La tendance oppai ga ippai («plein de seins»)
Le phénomène de mode génère d’étranges offres de service. En 2003, au plus fort de l’oppai ga Ippai – la tendance «plein de seins» - de nombreuses vidéos montrent des femmes qui pressent leurs seins pour en faire gicler du lait. Des magazines se spécialisent dans les pin-ups qui se têtent elles-mêmes. Les couvertures de mangas amateurs s’ornent de jeunes filles juchées au sommet de leurs seins, transformés en colline ou en ballons de silicone, aux tétons dilatés comme des lances à lait. Le fantasme de l’éjaculation mammaire se répercute à la télévision : les speakerines, choisies au tour de poitrine, et désormais nommées kyonyû joshi-ana (présentatrices TV à gros seins), annoncent des émissions au caractère de plus en plus outrancier. Eiko Koike et Megumi – les superstars de l’agence Yellow Cab, spécialisée dans les honyû idol – doivent affronter les animateurs de talk-show surexcités qui les assaillent de plaisanteries douteuses : «Faites-vous du beurre avec vos seins ?».
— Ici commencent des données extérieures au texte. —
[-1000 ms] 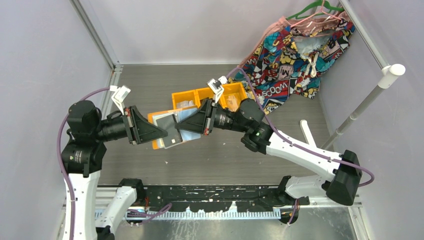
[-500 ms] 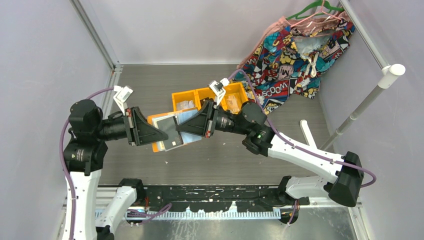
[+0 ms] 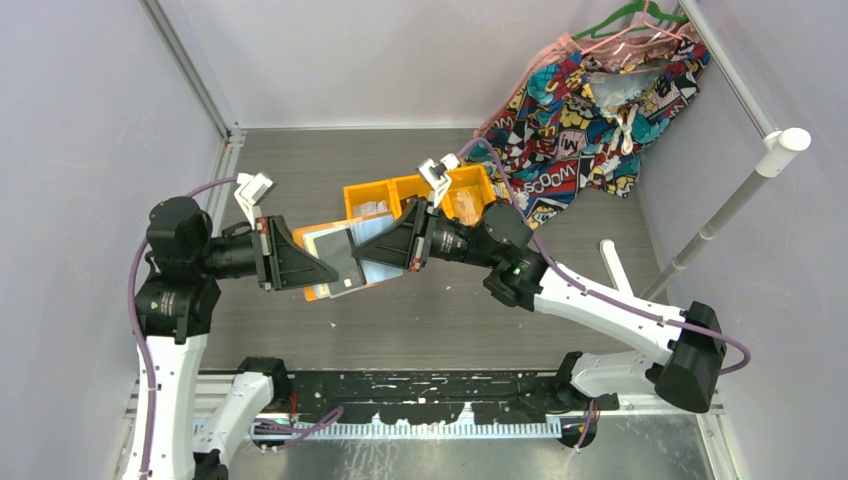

Faire du café au lait humain
Paradise TV, une chaîne du cable pour adultes, lance un concours national de la meilleure allaiteuse. L’émission s’intitule Bonyû Mama-san Daishûgô Bonyû Matsuri : «Le grand rassemblement des mamans qui allaitent au sein. La fête de l’allaitement». Les quatre candidates au titre de championne, âgées de 21-28 ans, gonflées d’espérance, doivent tout d’abord devant les caméras vider leurs glandes galactophores jusqu’à la dernière goutte. La seconde épreuve consiste à faire un expresso avec son propre lait. L’expresso le plus mousseux est classé N°1. Quant à la dernière épreuve, elle consiste à allaiter de jeunes hommes. Le premier qui jouit désigne la gagnante.
Le combat des bonnets
A Osaka, l’établissement Misoji n’a pas attendu cette émission pour offrir le même service à ses clients : dès 2002, ils peuvent boire le lait à la source. Les hôtesses qui travaillent à Misoji offrent donc l’allaitement tarifé, et pour ceux qui préfèrent déguster dans un verre, elles extraient le liquide garanti 100% frais. A Osaka, une des villes les plus excessives (voire underground) du pays, les clubs ne reculent devant aucune faute de goût pour appâter la clientèle. En 2005, comme par réaction à tant d’excès, la balance semble s’inverser. Les hinnyû (petits seins 貧乳) reviennent timidement à la mode. Sur Nihon TV, la série dramatique Gokusen, dans laquelle joue une des plus plates poitrines du Japon – Yukie Nakama (78-59-80) – bat le record d’audience, inaugurant peut-être un retour aux ex-aequo. Hinnyû contre bakunyû. Le combat des bonnets ne fait que commencer.
Une décennie passe. Quel bilan ?
Dix ans après le début du phénomène – dans un contexte de crise qui perdure – il semble que les gros seins restent une valeur sûre : récemment, le fan d’une star virtuelle débourse plus de 8000 euros (un million de yens) afin de pouvoir téter son lait en réalité virtuelle.
La suite au prochain article.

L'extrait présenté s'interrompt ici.